Panzers, utilising tree cover, skirmished forward and began to engage the solitary tank from three directions. This confused the Russian tank which, in attempting to duel with these fast-moving and fleeting targets, was struck in the rear by the newly positioned 88mm Flak gun. Three rounds bore into the hull at over 1,000m/sec. The turret traversed rearward and stopped. There was no sign of an explosion or fire so a further four rounds smashed remorselessly into the apparently helpless target. Spent ricochets spun white-hot to the ground followed by the metallic signatures of direct impacts. Unexpectedly the Soviet gun barrel abruptly jerked skyward. With the engagement over at last, the nearest German troops moved forward to inspect their victim.
Excited and chattering they clambered aboard the armoured colossus. They had never seen such a tank before. Suddenly the turret began to rotate again and the soldiers frantically scattered. Two engineers had the presence of mind to drop two stick grenades into the interior of the tank, through one of the holes pierced by the shot at the base of the turret. Muffled explosions followed and the turret hatch clattered open with an exhalation of smoke. Peering inside the assault engineers could just make out the mutilated remains of the crew. This single tank had blocked forward-replenishment to the 6th Panzer Division vanguard for 48 hours. Only two 88mm shells actually penetrated the armour; five others had gouged deep dents. Eight carbonised blue marks were the only indication of 50mm gun impacts. There was no trace at all of the supporting Panzer strikes, many of which had clearly been seen to hit.
The nature of the enemy armoured threat had irretrievably altered. General Halder wrote in his diary that night:
‘New heavy enemy tank!… A new feature in the sectors of Army Group South and Army Group North is the new heavy Russian tanks, reportedly to be armed with 8cm guns and, according to another but untrustworthy observation from Army Group North, even 15cm guns.’
(6)
This was the KV-1 (Klim Voroshilov) which mounted a 76.2mm gun. Its sister variant, the KV-2, although more unwieldy, did have a 15cm gun. In 1940, 243 of the former and 115 T-34 tanks had been produced, rising to 582 and 1,200 respectively by 1941.
(7)
The Russian-German tank balance was grossly distorted to the Soviet advantage in both quality and quantity. There were 18,782 various Russian tank types versus 3,648 German in 1941.
(8)
German Panzers in weight, main armament, operating distances and speed were generally inferior to Russian tanks.

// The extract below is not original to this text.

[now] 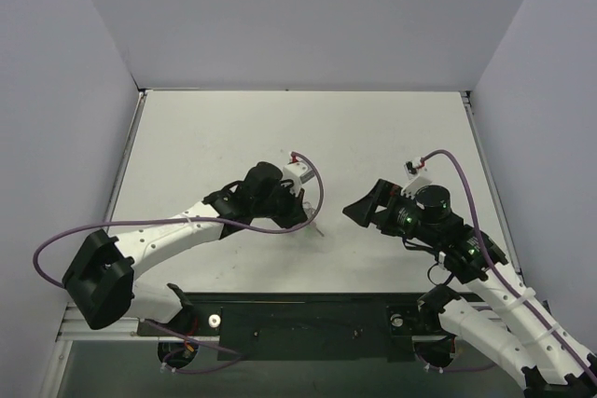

The prelude to a Blitzkrieg advance was the shattering of the enemy front at the main German point of effort, preceded by a joint artillery and air bombardment with an infantry break-in battle. The Panzers were then passed through to strike deep into the enemy rear, intimately supported by tactical air sorties and motorised artillery to overrun headquarters and break up logistic support areas. These armoured units moving at best speed would form pincer ‘arms’ which would then encircle and cut off retreating Russian forces, penning them into pockets to be subdued later by following marching foot infantry.